This is the approach to Scripture taken by Calvin, Knox, and the Westminster Assembly (1643-47), according to M. G. Kline. The Theonomic thesis is defended by Greg Bahnsen, who argues for a basic continuity between the Old and New Testaments, and advocates the abiding validity of the OT law “in exhaustive detail” (though recognizing the ceremonial and temporary character of Levitical and temple-related ordinances).
In one sense, the debate over Theonomy is misleading. Its proponents claim that all Old Testament laws are binding unless repudiated by the New Testament. Opponents claim that the New Testament repudiates most of the Old Testament, which itself is a Theonomic claim. Both sides believe that the New Testament controls our use of the Old, but differ as to what the New Testament says about many Old Testament commandments.
It turns out that Theonomy is a heuristic approach, but not a hermeneutical one. Theonomy is also a predilection toward political and social issues which opponents of Theonomy do not share. Advocates of Theonomy claim that opponents are infected with “neo-platonism,” which tends to place low emphasis on politics and other social questions. Those who are vitally interested in such “this worldly” subjects are more likely to seek and find God’s will in the Old Testament than those whose concerns are more “spiritual.”
According to the Theonomic perspective, Socialism is not just inefficient, it is immoral. Nevertheless, most adherents of the Theonomic view are unwilling to condemn all socialism. Thus, although the basic Theonomic thesis is presupposed in our defense of anarcho-capitalism, it should be noted that anarcho-capitalism is hotly disputed by nearly all advocates of the Theonomic thesis.
Section VII (out of X) in Bahnsen’s book is entitled “Application of the [Theonomic] Thesis to the State.” Most people mistakenly assume that this particular application of the Theonomic thesis to the State by Bahnsen is itself the Theonomic Thesis. The political views of the “Christian Reconstructionists” constitute only one possible “Application of the Thesis to the State.”
Definition of “Sin”
Our thesis (stated more clearly in Tab 10) is that the formation and maintenance of the State is sinful. Our definition of “sin” is a Theonomic one.
Q14: What is sin?
A14: Sin is any [lack] of conformity unto, or transgression of, the law of God. (Westminster Shorter Catechism)

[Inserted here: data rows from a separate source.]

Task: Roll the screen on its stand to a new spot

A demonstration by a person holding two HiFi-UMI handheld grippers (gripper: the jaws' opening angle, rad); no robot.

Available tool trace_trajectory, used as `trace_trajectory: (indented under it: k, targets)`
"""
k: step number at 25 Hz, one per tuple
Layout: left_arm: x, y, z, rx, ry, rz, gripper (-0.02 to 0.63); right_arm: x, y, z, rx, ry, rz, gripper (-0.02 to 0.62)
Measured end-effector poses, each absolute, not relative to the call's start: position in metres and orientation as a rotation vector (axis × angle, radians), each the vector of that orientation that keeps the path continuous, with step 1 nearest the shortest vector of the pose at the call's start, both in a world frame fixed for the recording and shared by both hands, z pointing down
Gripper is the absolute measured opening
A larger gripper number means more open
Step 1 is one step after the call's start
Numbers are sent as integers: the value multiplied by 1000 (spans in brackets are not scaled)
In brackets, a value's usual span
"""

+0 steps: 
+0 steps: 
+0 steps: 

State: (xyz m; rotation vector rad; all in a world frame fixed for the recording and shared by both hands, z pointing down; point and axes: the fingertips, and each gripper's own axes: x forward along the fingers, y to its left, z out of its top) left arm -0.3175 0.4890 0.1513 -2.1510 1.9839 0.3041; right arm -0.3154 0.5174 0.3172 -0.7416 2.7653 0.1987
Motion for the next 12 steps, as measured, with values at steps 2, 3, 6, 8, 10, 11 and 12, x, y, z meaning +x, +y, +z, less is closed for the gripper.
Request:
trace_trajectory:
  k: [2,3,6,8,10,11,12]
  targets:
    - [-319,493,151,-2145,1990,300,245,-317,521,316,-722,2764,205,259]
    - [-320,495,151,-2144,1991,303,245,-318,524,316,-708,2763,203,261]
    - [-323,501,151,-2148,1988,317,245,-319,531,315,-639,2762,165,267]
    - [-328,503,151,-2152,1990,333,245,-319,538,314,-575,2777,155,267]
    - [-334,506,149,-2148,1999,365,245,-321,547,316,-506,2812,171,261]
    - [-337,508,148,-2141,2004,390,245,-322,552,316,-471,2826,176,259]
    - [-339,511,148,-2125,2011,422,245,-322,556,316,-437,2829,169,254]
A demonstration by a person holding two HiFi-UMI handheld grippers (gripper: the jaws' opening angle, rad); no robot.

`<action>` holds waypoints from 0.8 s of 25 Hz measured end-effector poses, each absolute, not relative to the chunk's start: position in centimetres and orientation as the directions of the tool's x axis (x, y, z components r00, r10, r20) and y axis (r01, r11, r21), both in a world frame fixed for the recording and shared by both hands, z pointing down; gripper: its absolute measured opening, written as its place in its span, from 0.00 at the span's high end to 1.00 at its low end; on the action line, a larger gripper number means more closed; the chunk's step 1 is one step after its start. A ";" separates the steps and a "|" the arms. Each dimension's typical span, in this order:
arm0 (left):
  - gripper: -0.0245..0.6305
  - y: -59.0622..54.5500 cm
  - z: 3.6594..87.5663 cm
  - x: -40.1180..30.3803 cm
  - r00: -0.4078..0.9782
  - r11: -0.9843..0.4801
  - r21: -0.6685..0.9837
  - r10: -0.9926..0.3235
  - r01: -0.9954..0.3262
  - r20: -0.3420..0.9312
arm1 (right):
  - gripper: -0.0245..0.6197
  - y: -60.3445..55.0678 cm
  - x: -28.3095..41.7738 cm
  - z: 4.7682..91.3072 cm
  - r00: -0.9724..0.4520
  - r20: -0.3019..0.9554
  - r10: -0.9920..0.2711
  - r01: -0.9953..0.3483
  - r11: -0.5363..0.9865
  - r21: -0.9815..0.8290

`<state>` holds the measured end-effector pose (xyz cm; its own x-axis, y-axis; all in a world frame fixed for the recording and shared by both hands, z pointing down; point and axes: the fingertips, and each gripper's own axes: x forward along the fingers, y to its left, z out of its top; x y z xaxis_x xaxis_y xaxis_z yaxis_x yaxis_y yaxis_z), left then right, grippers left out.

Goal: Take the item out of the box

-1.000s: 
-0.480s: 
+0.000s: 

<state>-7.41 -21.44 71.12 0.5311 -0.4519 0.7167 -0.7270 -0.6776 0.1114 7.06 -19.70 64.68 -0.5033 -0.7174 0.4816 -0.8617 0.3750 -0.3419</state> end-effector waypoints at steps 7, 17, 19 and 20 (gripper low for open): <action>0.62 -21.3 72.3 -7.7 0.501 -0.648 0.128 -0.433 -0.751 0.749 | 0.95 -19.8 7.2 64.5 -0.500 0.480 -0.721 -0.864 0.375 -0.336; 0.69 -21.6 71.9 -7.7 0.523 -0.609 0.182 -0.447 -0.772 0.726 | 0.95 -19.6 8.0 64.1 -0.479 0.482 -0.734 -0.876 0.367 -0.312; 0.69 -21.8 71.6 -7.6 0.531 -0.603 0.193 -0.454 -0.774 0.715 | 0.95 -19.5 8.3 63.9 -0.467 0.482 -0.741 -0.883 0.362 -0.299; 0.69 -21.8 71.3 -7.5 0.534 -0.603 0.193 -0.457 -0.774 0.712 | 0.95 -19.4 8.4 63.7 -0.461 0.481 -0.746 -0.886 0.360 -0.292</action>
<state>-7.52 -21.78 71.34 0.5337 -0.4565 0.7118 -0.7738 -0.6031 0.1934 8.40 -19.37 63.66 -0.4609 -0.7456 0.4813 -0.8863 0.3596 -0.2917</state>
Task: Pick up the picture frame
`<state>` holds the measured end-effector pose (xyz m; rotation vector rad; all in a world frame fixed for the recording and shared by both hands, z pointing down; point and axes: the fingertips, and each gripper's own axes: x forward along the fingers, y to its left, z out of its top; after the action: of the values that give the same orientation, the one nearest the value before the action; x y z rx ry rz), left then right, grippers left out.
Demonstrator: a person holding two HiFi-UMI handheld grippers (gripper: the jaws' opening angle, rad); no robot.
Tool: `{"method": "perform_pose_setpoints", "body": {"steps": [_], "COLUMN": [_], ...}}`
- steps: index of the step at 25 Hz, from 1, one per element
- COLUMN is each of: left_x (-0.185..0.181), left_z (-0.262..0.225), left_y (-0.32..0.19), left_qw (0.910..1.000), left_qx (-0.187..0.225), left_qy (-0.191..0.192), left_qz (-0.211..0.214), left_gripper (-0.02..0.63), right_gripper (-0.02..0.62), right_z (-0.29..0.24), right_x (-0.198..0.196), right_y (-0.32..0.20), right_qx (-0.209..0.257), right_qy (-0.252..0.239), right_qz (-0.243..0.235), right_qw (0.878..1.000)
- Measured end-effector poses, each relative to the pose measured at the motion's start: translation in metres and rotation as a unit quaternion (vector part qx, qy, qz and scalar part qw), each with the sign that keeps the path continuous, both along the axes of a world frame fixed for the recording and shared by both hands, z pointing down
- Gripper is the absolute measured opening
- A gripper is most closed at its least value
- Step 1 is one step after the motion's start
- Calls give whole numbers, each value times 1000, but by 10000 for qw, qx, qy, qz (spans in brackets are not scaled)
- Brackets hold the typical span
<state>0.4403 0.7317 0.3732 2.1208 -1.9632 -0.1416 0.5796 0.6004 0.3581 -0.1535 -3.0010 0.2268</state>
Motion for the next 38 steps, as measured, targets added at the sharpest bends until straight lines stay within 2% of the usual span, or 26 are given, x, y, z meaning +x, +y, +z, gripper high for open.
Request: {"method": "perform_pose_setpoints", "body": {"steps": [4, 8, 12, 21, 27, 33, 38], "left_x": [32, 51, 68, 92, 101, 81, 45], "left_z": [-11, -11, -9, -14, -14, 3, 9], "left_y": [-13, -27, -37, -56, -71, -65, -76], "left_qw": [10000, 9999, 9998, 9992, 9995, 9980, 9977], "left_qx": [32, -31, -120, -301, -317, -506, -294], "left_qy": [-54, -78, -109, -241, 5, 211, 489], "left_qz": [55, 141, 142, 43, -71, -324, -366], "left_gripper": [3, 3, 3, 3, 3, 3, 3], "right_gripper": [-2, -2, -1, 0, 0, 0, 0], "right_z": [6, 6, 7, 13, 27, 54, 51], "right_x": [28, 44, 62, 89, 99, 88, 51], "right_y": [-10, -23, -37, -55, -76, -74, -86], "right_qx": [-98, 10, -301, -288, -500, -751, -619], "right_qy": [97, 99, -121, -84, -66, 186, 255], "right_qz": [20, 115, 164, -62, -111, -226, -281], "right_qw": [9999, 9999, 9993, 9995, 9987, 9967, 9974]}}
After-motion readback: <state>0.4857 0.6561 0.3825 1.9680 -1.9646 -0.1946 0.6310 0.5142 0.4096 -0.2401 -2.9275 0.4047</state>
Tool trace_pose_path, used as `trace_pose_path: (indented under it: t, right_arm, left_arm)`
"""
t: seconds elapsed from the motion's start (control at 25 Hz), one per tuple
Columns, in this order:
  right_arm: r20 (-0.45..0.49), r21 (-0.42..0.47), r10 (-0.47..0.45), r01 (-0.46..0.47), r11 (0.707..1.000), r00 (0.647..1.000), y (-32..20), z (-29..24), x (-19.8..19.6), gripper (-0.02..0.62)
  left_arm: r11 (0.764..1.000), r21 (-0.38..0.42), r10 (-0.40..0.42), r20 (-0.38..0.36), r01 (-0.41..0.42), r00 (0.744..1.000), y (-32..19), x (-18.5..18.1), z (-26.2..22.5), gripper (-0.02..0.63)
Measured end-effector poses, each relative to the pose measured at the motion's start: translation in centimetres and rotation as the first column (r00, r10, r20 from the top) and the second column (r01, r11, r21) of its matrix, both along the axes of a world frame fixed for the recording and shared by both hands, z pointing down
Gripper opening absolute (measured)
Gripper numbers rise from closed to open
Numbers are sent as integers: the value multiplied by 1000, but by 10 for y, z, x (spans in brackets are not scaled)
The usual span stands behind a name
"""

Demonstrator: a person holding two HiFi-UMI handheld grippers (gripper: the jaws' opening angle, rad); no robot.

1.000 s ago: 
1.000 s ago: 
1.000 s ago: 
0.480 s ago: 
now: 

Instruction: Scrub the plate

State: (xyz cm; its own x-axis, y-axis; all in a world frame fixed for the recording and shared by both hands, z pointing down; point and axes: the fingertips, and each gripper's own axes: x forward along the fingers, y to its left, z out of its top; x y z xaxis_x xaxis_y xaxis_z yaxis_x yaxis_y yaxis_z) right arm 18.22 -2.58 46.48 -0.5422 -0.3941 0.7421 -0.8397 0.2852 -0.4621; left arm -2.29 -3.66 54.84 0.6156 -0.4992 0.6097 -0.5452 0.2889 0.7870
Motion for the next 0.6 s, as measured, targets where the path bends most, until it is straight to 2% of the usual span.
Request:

Whosoever committeth sin transgresseth also the law: for sin is the transgression of the law. (1 John 3:4)
The French pamphleteer Frédéric Bastiat, in his short but influential book The Law (1850), wrote:
See if [the State] takes from some persons what belongs to them, and gives it to other persons to whom it does not belong. See if [the State] benefits one citizen at the expense of another by doing what the citizen himself cannot do without committing a crime.
“The State” is in fact the self-conscious institutionalization of activities which cannot be done by moral private citizens. The distinction between "the State" and private persons is the alleged morality of State actions which would otherwise be roundly condemned as immoral if perpetrated by private parties.
Our thesis is that Scripture provides no justification for these otherwise-sinful acts.
 Kline, M.G., “Comments on an Old-New Error,” Westminster Theological Journal, vol. XLI, No.1 (Fall 1978).
 Bahnsen, Greg L., Theonomy in Christian Ethics, Nutley, NJ: The Craig Press, 1977.